Тот вздохнул, взял ручку и обмакнул перо в чернильницу…
* * *– Чем обрадуете, Порфирий Николаевич? – спросил Юсупов.
Полицейский пристав развел руками.
– Извините, ваше сиятельство, но ничем. Хоффман сгинул, словно растворился. Никаких следов.
– Разве так бывает? – не поверил князь.
– Отчего же нет, – заверил пристав. – Если кто решил скрыться и заранее обдумал это.
– Хорошо проверили?
– Лучше не бывает.

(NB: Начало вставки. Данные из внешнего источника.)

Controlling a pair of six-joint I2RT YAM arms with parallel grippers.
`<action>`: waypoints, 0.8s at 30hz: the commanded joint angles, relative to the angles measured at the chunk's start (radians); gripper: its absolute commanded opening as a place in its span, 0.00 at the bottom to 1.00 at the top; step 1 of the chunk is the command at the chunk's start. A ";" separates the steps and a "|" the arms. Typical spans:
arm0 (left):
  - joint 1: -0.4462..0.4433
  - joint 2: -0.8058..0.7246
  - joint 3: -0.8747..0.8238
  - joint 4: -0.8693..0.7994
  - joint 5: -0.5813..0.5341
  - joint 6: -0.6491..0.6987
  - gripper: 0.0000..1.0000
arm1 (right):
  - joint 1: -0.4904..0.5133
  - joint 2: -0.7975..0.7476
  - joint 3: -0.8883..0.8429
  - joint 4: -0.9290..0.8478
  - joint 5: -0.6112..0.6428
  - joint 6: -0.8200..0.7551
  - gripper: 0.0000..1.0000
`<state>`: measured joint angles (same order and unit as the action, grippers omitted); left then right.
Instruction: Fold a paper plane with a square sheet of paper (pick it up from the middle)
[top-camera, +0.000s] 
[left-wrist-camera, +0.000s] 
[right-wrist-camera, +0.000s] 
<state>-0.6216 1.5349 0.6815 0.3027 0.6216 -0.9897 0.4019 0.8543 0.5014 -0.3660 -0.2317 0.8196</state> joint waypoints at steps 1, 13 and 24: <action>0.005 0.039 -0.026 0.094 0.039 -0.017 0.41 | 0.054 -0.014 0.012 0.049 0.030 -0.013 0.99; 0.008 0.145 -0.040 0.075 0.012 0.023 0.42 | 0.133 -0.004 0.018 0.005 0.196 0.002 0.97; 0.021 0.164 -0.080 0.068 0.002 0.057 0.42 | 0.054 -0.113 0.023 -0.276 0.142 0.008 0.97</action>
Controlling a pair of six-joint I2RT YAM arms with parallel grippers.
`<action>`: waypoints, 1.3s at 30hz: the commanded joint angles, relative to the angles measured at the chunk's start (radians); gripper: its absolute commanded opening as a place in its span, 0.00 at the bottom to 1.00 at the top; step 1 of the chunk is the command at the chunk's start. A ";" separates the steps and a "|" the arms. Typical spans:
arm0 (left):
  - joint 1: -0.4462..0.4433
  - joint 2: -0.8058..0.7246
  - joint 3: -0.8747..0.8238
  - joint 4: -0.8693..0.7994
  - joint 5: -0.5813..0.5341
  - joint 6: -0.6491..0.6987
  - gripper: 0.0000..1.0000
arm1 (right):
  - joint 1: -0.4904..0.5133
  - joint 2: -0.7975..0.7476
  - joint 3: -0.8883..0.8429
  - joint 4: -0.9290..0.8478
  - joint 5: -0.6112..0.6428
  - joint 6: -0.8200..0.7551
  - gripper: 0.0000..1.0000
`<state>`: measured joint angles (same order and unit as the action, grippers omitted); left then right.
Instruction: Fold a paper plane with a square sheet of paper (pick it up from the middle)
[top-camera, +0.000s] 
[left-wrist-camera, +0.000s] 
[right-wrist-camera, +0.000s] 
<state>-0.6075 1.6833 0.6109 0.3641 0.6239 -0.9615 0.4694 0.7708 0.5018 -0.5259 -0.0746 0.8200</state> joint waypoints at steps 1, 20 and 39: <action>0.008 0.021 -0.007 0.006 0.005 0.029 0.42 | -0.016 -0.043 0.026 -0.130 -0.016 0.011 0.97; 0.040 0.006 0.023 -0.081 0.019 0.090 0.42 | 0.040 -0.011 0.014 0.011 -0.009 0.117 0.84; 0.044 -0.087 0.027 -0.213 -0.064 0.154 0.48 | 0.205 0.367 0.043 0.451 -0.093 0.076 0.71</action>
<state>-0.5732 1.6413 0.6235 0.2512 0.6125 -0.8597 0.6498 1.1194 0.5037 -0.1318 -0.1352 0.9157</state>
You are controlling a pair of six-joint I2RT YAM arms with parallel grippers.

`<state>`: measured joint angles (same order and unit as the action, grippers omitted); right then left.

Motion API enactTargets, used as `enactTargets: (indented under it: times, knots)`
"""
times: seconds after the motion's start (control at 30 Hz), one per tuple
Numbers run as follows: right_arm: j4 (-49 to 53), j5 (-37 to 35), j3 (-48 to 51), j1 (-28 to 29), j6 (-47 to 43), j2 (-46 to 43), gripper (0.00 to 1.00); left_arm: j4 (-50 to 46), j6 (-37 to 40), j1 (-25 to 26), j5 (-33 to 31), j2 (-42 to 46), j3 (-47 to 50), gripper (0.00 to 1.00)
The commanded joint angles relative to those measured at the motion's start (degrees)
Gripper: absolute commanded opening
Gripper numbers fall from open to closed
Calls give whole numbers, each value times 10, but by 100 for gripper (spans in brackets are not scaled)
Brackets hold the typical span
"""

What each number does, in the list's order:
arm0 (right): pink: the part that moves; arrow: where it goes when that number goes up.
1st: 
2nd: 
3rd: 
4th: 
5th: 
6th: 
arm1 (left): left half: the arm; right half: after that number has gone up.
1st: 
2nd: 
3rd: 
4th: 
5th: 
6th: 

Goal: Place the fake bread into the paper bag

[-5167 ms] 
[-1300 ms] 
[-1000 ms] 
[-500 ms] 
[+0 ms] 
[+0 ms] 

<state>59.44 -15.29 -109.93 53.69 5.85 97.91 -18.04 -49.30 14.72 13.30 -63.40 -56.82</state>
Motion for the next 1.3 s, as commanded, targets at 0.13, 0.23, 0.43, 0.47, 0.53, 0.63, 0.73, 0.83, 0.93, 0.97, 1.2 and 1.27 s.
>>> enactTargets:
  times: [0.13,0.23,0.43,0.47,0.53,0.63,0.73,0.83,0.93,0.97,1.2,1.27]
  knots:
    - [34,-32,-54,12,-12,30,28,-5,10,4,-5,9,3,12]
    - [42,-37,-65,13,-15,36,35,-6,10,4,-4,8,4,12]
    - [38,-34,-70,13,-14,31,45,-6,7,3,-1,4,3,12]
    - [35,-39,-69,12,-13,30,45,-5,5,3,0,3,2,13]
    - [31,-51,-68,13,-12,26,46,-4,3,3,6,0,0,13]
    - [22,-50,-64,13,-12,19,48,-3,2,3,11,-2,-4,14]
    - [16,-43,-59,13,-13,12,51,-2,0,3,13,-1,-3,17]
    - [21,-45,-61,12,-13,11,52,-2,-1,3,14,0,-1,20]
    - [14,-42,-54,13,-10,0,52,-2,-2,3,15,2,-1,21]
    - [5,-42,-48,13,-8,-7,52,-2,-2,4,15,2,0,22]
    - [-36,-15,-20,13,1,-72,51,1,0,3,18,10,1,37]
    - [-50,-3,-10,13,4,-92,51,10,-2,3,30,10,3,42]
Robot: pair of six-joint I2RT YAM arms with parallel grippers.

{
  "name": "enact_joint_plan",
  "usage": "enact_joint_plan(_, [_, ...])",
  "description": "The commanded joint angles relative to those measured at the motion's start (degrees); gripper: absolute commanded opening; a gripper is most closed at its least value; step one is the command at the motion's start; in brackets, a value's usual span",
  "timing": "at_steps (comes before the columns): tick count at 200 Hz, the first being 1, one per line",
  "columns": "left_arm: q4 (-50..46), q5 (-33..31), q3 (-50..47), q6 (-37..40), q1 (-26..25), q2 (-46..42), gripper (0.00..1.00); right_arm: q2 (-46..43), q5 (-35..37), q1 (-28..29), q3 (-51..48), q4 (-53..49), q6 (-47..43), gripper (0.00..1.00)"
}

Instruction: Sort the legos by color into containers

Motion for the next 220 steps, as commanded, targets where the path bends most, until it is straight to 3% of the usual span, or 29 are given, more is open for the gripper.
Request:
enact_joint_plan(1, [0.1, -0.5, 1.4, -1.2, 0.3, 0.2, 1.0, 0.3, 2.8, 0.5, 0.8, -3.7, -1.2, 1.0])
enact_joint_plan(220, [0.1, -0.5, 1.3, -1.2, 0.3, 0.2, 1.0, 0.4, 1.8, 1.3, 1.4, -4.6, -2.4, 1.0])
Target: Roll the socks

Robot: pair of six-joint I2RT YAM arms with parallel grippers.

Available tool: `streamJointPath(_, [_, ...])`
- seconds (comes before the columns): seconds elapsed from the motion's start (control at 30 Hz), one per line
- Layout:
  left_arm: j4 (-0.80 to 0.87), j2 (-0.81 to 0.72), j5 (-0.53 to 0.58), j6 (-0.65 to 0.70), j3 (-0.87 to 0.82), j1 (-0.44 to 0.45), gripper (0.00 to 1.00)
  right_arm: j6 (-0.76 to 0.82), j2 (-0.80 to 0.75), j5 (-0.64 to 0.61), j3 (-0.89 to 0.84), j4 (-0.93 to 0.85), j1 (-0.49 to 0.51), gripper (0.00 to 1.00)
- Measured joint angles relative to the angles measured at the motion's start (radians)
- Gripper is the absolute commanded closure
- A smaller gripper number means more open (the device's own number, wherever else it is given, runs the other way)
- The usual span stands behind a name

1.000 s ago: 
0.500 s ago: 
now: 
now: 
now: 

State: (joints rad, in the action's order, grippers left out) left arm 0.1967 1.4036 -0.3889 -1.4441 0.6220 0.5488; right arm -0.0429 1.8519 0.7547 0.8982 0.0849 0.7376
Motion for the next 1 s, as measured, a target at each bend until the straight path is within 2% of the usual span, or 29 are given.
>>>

Опросили знакомых, прислугу и соседей. Никто Хоффмана не видел. Лакей сказал: собрался и уехал, не сказав куда. Провели в квартире обыск. Вскрыли ящики в столах – ни одной бумажки. Денег тоже нет. Так бывает, когда съезжают навсегда. Случись с Хоффманом беда, бумаги сохранились бы.
– Или кто-то их забрал.
– Не могло такое быть. Городовые не спускают с дома глаз – днем и ночью. Им за это платят. Ни одной кражи за много лет. Прислуга утверждает, что не видела подозрительных личностей. Хоффманом никто не интересовался. Если кто ходил, так к гадалке Ленорман, чья квартира рядом. Но и та заверила, что подозрительных не видела. Обычные клиенты: женщины и мужчины. Все приличная публика, другие к ней не ходят.
– Ваше заключение?
– Убежал, подлец!
– Вдруг убит?
– Трупа нет, – развел руками пристав. – А раз так, нет и дела. Хоффман не какой-то оборванец, обитавший на Хитровке. Частный сыщик, вхожий в лучшие дома, человек известный. Такого незаметно не убьешь. Не из тех он, кого режут. Скорей наоборот.
Полицейский скривился.
– Что ж, – сказал князь. – Это за труды.
Он протянул приставу конверт. Тот взял и засунул в карман.
– Благодарю покорно. В суд на «Московский листок» подавать будете? Можем задержать этого Козодоева. Посадить в карцер и поспрашивать: где взял сведения?